- [What the task asks] The whole listing is to be returned exactly.
● ● ● ● ●
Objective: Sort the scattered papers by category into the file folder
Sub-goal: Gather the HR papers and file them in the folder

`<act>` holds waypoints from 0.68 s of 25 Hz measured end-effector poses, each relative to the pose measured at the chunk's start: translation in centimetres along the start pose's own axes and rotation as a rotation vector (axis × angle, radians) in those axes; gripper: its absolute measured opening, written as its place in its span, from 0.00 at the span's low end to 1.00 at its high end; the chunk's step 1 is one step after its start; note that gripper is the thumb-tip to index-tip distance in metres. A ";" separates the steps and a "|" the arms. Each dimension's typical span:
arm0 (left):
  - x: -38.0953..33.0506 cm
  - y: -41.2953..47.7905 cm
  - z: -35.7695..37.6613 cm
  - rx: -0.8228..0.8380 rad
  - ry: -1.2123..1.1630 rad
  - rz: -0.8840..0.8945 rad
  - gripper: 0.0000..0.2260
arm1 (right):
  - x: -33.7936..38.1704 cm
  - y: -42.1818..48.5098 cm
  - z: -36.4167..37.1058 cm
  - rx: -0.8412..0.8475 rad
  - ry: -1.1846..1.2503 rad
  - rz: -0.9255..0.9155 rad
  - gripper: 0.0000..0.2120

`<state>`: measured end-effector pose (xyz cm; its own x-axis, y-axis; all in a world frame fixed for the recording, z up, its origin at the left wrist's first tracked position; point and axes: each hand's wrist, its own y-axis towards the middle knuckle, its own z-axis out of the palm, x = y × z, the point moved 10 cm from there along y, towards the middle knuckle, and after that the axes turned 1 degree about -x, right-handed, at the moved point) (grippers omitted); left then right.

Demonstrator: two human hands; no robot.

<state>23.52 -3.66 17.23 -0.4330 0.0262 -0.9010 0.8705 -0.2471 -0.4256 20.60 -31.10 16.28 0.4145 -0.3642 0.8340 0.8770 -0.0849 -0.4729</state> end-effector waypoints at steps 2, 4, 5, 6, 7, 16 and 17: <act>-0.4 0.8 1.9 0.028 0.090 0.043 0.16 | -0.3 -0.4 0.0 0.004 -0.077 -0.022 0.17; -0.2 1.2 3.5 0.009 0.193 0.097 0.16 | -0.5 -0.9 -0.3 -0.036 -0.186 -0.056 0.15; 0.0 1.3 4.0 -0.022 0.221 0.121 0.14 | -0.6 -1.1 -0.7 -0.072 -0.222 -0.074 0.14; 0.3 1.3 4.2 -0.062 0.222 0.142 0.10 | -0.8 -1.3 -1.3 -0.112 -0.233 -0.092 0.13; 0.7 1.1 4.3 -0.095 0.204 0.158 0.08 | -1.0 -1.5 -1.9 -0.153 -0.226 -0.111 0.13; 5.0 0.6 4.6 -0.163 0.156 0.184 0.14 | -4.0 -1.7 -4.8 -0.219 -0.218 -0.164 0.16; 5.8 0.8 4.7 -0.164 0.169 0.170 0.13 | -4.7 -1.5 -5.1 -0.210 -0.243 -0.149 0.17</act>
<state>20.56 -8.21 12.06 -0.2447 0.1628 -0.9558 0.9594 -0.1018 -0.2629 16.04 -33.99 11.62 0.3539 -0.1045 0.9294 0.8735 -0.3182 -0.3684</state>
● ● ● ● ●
- [Written reply]
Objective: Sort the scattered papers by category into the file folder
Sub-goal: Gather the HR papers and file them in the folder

`<act>` holds waypoints from 0.68 s of 25 Hz measured end-effector poses, each relative to the pose measured at the chunk's start: translation in centimetres along the start pose's own axes and rotation as a rotation vector (axis × angle, radians) in those axes; gripper: its absolute measured opening, written as its place in its span, from 0.00 at the span's low end to 1.00 at its high end; the chunk's step 1 is one step after its start; note that gripper is the thumb-tip to index-tip distance in metres. A ";" separates the steps and a "|" the arms. Each dimension's typical span:
arm0 (left):
  - x: -38.0953..33.0506 cm
  - y: -41.2953..47.7905 cm
  - z: -35.7695..37.6613 cm
  - rx: -0.8228..0.8380 rad
  - ry: -1.2123..1.1630 rad
  - rz: -0.8840..0.8945 rad
  - gripper: 0.0000..0.2260
arm1 (right):
  - x: -33.7936..38.1704 cm
  - y: -42.1818..48.5098 cm
  - z: -36.4167..37.1058 cm
  - rx: -0.8412..0.8475 rad
  - ry: -1.1846..1.2503 rad
  - rz: -0.9255..0.9155 rad
  - gripper: 0.0000..0.2120

`<state>`: measured end-effector pose (xyz cm; its own x-axis, y-axis; all in a world frame fixed for the recording, z up, its origin at the left wrist's first tracked position; point and axes: each hand's wrist, its own y-axis towards the middle knuckle, its own z-axis out of the palm, x = y × z, the point moved 10 cm from there along y, towards the middle knuckle, and after that the axes turned 1 degree about -x, right-handed, at the moved point) (grippers omitted); left then right.

Demonstrator: two human hands; no robot.

<state>23.52 -3.66 17.23 -0.4330 0.0262 -0.9010 0.8705 -0.2471 -0.4256 20.60 -31.10 16.28 0.4145 -0.3642 0.8340 0.8770 -0.0849 -0.4729</state> end-effector waypoints at steps 2, 4, 5, 6, 7, 16 and 17: <act>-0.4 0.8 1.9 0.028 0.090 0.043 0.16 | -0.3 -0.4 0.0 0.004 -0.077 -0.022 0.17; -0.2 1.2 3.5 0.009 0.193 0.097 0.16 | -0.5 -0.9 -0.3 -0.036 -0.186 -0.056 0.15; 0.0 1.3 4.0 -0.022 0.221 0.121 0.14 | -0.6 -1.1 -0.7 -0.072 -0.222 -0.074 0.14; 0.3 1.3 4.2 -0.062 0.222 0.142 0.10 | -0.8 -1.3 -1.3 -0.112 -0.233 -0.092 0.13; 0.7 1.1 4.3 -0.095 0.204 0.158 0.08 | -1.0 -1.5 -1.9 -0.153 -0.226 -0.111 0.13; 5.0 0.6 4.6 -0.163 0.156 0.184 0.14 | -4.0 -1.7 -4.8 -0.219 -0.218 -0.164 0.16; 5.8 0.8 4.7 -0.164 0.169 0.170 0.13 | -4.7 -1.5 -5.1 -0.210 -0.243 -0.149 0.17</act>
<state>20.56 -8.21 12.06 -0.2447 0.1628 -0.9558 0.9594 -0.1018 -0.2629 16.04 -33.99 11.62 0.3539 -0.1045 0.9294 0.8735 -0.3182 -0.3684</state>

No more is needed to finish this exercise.